Psychologist Wu Shuai: Husband doesn't listen to you? What should we do?

  Q: Hello, Dr. Wu, do you have any good methods for psychological problems? Adult men are lying in their nests, gnawing at the old at home, and always yelling at their families. Self-righteous, wrong epidemic prevention methods and not listening to advice, leading to the elderly at home infected with COVID-19 and danger. How can we make him change and stop bringing epidemic prevention risks to his family? Many times a day, he scolds his family for being an idiot and an asshole. In fact, it turns out that he is the one, and he lacks patience with the elderly. If the elderly can't hear clearly, he will yell and scream twice. Like a madman, all his family members are anxious and nervous. Every day, they stay up late watching TV and playing mobile phones, doing nothing, affecting others' rest in the middle of the night, and always scolding others for being stupid if they don't listen, especially for those who are much better than him at home. Is it caused by inferiority? There is also a problem with the way of thinking. What should I do?

  From your description, I can see his growth with negative energy, lacking methodology and positive motivation, so the greater the psychological pressure.

  "Stay up late watching TV and playing mobile phone", the signal is-I'm so annoyed, but I can't do anything, and I don't know how to get help!

  If you don't listen, you always scold others for being stupid, especially for those who are much better than him in the family (one mouth is scolding)-attack is the best defense, afraid of criticism, afraid of taking responsibility, sensitive and suspicious.

  As the other half, 24 hours a day. Each other's problems will become our problems. The pain of the other party will become our pain. If the other person doesn't grow up, it will become my poison.

  You can see these problems because of the sense of responsibility and the driving force of growth. Otherwise, he will rot, he will fall, he will be stupid, and I will do nothing. Let's all sink together. You vaguely saw the danger of this family not growing up, so you came to the hospital with a good motivation to solve the problem.

  Ask, what do you want? Secondly, what specific problems do you want to solve? Third, how can I make a good timetable to solve the problem and get the results? The teacher on the sidelines is clearer. Dr. Wu will comb it for you!

  What you want-family harmony and happiness, you want him to grow up positively, and you want your physical, mental and emotional health.

  The problem you want to solve-1. Your physical, mental and emotional stability and health, solve your own problems, why do I put solving your problems in the first place? Because your emotional guidance and growth are relatively easier, because you have this attitude and sense of responsibility. Isn't the principle of doing things easy to difficult? Secondly, when you grow up, you can drive and help him grow together. It is internal logic that getting rich first can drive getting rich later, and "poor people" can't drive the poor to get rich. 2. Help him grow spiritually and responsibly. The premise of help is still that you have enough energy, including subjective spirit and objective methodology. We call it the combination of form and spirit. 3. Create a harmonious and happy family culture and rules, so that each member is willing to undertake their own family responsibilities.

  From the bottom of my heart, it is hard for people to change themselves by themselves. For two reasons, one is because you can't always see your own problems and shortcomings. The second is man-made bias inertia, which likes to amplify other people's faults. The closer people are, the more inclined they are. Including myself. -We summarize this phenomenon as "doctors don't treat themselves", which means that it is difficult for me to solve my own problems in a real sense and I can't do without the help of others.

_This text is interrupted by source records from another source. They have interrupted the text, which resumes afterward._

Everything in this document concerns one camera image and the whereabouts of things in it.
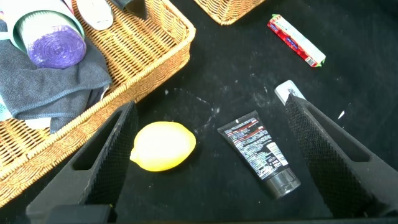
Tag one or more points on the red green candy pack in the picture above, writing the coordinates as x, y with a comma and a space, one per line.
295, 40

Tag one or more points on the grey towel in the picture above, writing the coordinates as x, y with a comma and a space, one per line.
46, 90

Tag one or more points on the black cosmetic tube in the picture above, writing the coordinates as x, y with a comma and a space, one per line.
255, 149

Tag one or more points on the purple garbage bag roll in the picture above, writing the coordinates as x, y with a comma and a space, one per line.
56, 49

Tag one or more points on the white tube bottle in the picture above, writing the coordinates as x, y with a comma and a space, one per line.
94, 14

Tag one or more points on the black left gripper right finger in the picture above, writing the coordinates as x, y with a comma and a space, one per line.
329, 158

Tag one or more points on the small white paper scrap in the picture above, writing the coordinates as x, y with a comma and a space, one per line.
341, 114

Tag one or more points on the yellow lemon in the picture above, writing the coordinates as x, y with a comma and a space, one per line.
164, 146

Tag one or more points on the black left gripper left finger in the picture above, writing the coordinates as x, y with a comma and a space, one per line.
102, 165

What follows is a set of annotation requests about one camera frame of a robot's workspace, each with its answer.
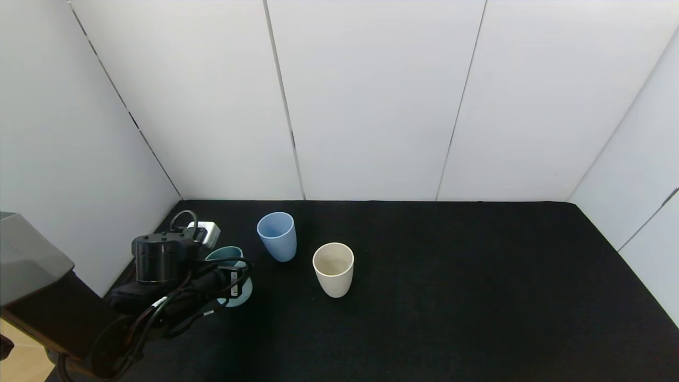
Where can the black table cloth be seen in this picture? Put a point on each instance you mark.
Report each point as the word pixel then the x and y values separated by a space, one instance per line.
pixel 451 297

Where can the teal plastic cup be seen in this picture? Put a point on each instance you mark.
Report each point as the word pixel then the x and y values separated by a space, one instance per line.
pixel 225 254

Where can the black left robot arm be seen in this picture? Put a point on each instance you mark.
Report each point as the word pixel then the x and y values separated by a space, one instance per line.
pixel 63 318

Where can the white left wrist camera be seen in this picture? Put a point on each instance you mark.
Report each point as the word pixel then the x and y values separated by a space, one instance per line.
pixel 206 233

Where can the light blue plastic cup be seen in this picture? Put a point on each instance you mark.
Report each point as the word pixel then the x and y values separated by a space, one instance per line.
pixel 278 244

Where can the cream plastic cup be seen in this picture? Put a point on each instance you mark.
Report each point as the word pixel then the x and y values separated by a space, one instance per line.
pixel 334 278

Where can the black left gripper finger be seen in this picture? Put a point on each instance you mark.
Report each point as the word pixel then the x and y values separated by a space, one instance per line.
pixel 241 281

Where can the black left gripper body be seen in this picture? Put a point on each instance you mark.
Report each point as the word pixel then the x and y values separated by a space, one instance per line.
pixel 234 280

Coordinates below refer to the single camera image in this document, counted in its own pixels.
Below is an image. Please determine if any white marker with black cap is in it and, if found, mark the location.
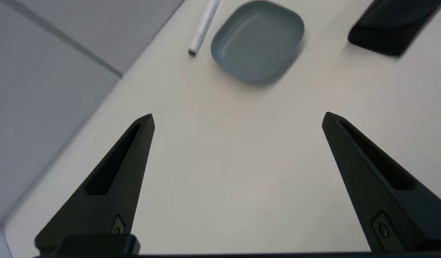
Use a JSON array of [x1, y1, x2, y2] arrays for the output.
[[188, 0, 221, 57]]

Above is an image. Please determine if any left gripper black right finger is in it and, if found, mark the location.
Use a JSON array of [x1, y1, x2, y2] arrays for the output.
[[321, 111, 441, 253]]

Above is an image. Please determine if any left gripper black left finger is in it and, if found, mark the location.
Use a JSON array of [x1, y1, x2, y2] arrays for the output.
[[34, 113, 156, 252]]

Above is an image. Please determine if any grey square plate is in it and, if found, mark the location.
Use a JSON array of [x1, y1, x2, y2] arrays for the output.
[[210, 0, 306, 86]]

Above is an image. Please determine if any black snap pouch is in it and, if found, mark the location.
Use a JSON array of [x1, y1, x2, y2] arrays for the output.
[[347, 0, 441, 58]]

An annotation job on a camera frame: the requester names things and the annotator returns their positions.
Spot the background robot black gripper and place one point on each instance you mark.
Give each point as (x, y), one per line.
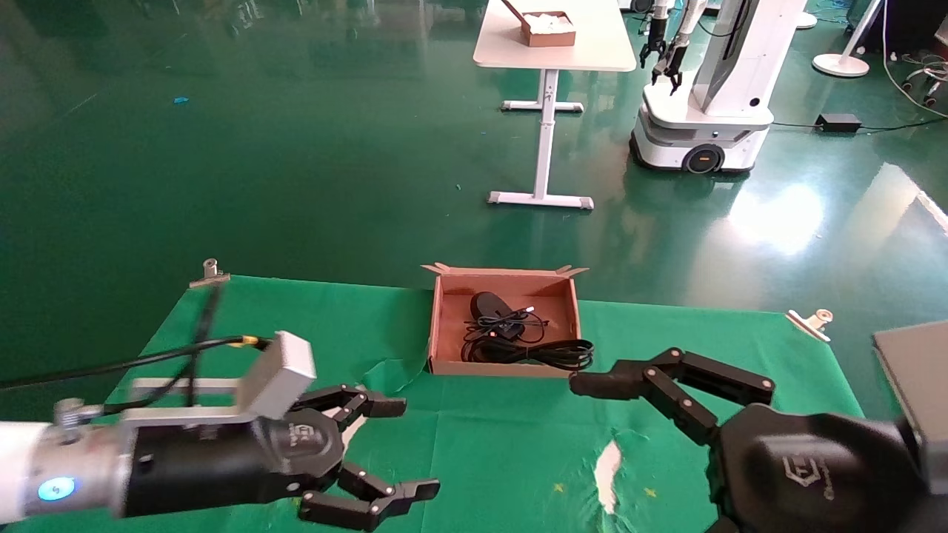
(653, 48)
(670, 66)

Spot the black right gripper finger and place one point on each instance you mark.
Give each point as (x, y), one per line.
(718, 527)
(607, 381)

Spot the open brown cardboard box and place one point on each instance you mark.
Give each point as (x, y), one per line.
(452, 326)

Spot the white packing in small box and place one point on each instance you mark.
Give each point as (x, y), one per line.
(548, 22)

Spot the white table with legs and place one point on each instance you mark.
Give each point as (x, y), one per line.
(592, 44)

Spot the black power adapter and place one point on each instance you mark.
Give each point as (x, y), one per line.
(838, 123)

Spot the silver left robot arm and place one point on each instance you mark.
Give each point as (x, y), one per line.
(74, 466)

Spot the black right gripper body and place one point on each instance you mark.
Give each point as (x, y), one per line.
(815, 474)

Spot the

  Because of this, we need the role of psychological doctor to help you grow up, understand the essence of growth from different dimensions, and gain the courage, self-confidence, methodology and mental improvement of growth. We call this unity the increase of "personal charm and flexible energy". A person is unwilling to grow and change, because he has not tasted the sweetness of growth. I once said that growth is a very happy and happy thing. If you can't experience it, you are not on the right road.

  People will not grow up because of pain. If growth makes a person feel pain, this person will probably give up growth. Your health is getting better and better, your mood is getting more stable, you are getting more beautiful and charming, and your wisdom is getting higher and higher. The key point is that you are more and more able to link with the happiness channel.

  His heart will definitely follow you. Because he knows that if he doesn't make progress, he may lose such a good you. If he doesn't grow up, he doesn't deserve this charming you.

  It is easy for a man to surrender and listen to a woman he likes and likes more and more. This woman is attractive, intelligent and responsible. Why not listen to her wholeheartedly?

  On the contrary, you stop the increase of charm value and energy value, which means that he also stops the growth of your liking. You don't care, he doesn't care, why do you want to grow up?

  I tell you, men are animals who like the new and hate the old, without exception! You don't want to face a fixed face every day, do you?

  A woman who is spiritually independent and can spread the charm of her thoughts is called a goddess!

  A woman who has lost her spirit and stepped into the trap of spiritual internal friction and subjectivism can easily fall into the pit of unfortunate marriage.

  The instinct of the poor is to learn from the rich, so is the material and the spirit, and the driving force behind it is self-help.

  He doesn't listen to you because he doesn't see your "spare capacity" in mental energy!